If it were me, I'd even forward the chat to his wife, if I knew who she was. Not sure about how that would maintain civility, though...
_Posted via Mobile Device_


----------



## Dollystanford (Mar 14, 2012)

This makes me die - he's the one behaving inappropriately and you're the one feeling guilty and trying to keep things civil. Personally I would delete him from FB, tell him he's totally inappropriate and wouldn't care if I never spoke to him again. I can blank someone with the best of them. If you have to speak to him as part of your class then so be it. You don't have to be friends. 

He'll get the message soon enough.


----------



## Toffer (Jan 31, 2012)

Why in God's name would you want to have a conversation with this jerk?

I'd actually go out of my way to avoid any and all contact with this guy!

Oh and by the way, if he tries ANYTHING again, tell his wife what he's up to. I'm sure she'd be interested


----------



## Deejo (May 20, 2008)

You can have that conversation without ever uttering a word. Body language, indifferent responses, and purposeful avoidance come to mind.

So lets cut to the chase, his asking, and your responding to questions regarding your sex life can't lead anywhere good.

He doesn't want to be your 'friend'. He wants to have sex with you. Period.


----------



## ScarletBegonias (Jun 26, 2012)

how about "the next time you approach me in an inappropriate way,your wife will know all about the questions you've been asking me. Have a great day!! see you in class!!"


----------



## inarut (Feb 9, 2013)

You already rejected him.

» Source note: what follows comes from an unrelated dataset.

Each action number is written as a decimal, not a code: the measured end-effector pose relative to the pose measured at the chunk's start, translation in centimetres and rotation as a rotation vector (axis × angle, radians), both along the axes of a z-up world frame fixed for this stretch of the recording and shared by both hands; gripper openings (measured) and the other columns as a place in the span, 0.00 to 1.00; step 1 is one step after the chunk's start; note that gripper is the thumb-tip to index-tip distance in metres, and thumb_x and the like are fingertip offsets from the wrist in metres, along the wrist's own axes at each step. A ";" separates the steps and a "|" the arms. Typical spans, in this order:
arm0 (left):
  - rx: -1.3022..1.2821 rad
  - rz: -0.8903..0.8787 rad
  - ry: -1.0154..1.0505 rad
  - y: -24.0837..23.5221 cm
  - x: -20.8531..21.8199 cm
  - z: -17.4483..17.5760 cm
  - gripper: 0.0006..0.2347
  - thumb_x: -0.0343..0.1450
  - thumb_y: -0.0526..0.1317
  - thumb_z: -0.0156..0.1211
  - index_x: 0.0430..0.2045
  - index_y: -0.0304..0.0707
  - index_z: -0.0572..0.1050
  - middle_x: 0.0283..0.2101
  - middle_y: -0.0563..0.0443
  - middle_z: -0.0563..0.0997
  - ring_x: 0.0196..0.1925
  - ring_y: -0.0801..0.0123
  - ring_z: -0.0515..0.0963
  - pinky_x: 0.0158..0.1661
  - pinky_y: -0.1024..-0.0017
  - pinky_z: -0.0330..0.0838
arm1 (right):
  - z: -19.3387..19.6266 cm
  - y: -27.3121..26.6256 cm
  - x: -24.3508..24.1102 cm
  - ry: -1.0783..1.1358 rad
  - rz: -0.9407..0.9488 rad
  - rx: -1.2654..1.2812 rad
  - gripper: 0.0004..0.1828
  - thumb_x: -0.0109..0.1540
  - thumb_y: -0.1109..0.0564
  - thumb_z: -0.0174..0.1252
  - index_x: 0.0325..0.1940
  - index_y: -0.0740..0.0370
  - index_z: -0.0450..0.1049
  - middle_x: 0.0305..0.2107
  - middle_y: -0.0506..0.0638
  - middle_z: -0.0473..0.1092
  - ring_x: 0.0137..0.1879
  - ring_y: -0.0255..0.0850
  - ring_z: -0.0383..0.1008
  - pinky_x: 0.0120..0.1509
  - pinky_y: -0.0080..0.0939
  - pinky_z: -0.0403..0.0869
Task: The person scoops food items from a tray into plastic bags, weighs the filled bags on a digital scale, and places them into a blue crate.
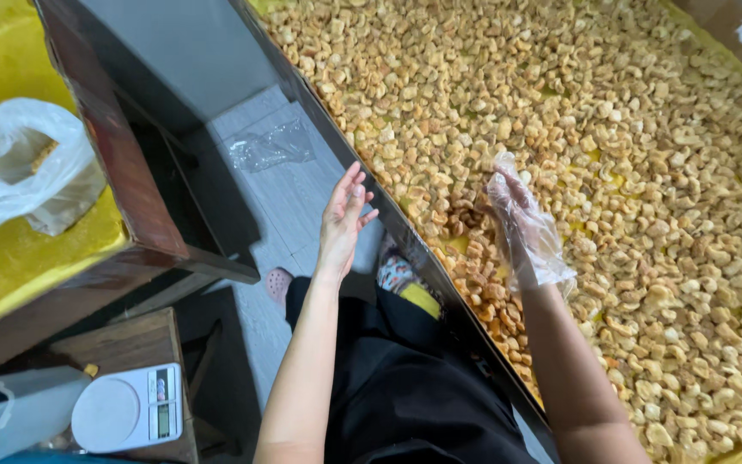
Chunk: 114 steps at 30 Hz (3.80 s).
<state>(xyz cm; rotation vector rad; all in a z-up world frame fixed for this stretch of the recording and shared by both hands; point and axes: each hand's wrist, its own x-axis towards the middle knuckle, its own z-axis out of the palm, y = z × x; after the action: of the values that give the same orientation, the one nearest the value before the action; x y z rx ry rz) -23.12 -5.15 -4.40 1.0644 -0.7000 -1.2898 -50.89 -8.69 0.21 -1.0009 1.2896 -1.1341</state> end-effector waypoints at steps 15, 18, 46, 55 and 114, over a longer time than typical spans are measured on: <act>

Why do you feel the need to have some big discussion over it? Do you think he is unaware of the inappropriateness of his request or that he doesnt understand your reasons for saying no? He isnt. You dont owe him any further explanation...or anything else for that matter.


----------



## ravioli (Jan 23, 2013)

Why would you discuss sexual history with a married man? There's a reason why he asked you for a one night stand. What do you mean you were close?

See this is the problem with some women that play the naive role. You have some responsibility in how this man brazenly asked you for a sexual pic and a one night stand. You gave him the vibes, but like a fool he went from 0-60, fumbled the players handbook and it caught you off guard. The situation should have never happened from the jump.

You don't have to start the conversation. Stop dealing with this man. He ONLY saw you as a one night stand. He doesn't even want you as a mistress, just a one night stand.


----------